In the fight against cybercrime, Irish businesses need to focus more on innovation, like the creation of teams of counter-hackers, and less on process and protocol, according to RSA, the Security Division of EMC.

Echoing comments made by RSA President Amit Yoran at the recent RSA Conference in San Francisco, Gerry Murray, Country Manager for EMC Ireland, said that large businesses in particular must think outside the box when it comes to cybersecurity.

“The cybercriminals who target specific businesses and individuals are typically highly sophisticated and creative, capable of outsmarting even the most state-of-the-art security tools. They operate outside the rulebook—they have a target and no confining boundaries from which to attack. This makes them notoriously difficult to anticipate and stop.”

Cybercrime is a growing problem at home and abroad. In 2015, Irish businesses reported an average spend of €240,000 on cybersecurity, with nearly half saying they spent more time than before addressing security issues. Global research firm, Gartner, predicts that by 2020, 60% of all information security budgets will be allocated to rapid detection and response—up from less than 10% in 2014.

Mr Murray continued: “For businesses, particularly large ones, protocol can hamper their ability to respond to threats and security breaches in an effective and timely way. To lessen the frequency and impact of attacks and breaches, a two-pronged approach is necessary, combining greater empowerment of IT and security teams with intelligence-driven security software.
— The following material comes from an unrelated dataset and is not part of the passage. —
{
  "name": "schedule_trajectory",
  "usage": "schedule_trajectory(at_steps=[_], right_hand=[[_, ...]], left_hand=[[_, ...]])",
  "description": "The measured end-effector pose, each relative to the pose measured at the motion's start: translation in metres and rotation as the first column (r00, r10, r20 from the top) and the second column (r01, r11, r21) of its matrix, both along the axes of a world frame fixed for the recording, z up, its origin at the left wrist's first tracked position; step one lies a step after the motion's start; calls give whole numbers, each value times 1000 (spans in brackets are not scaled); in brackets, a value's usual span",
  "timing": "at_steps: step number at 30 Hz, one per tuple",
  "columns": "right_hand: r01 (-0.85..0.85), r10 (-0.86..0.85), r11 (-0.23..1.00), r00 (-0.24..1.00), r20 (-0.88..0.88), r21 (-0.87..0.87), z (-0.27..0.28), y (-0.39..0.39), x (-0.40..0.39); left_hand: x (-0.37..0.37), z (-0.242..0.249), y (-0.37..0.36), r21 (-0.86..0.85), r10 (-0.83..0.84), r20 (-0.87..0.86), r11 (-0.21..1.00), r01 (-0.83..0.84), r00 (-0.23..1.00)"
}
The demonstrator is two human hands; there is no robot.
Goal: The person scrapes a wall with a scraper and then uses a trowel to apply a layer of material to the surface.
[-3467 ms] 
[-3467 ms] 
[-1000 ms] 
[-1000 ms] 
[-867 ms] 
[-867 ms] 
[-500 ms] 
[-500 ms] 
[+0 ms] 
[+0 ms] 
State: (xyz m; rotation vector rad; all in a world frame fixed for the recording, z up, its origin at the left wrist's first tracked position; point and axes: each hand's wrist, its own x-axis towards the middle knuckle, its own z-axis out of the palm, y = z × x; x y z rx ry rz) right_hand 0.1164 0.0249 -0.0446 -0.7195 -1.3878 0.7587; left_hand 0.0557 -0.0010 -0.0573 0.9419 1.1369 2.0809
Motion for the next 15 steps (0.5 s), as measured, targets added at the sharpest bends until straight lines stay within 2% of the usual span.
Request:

“IT and security teams need to be given greater liberty to act on business security in more innovative ways. Businesses essentially need to create teams of counter-hackers who apply the same sort of creative, end-goal thinking that cybercriminals use to make business networks more secure. By fostering efficiency and scalability, businesses will be better placed to respond to threats.

“In conjunction with this, intelligence-driven security software proactively searches for breaches or potential breaches in a business network before they can cause damage. To use an analogy, when compared to the perimeter fence of the conventional firewall, intelligence-driven security is the patrolling guard.

“Basic security hygiene is still vitally important in the workplace, as the majority of security breaches result from absent-mindedness, like accidentally downloading an infected email attachment or failing to update a program when prompted.”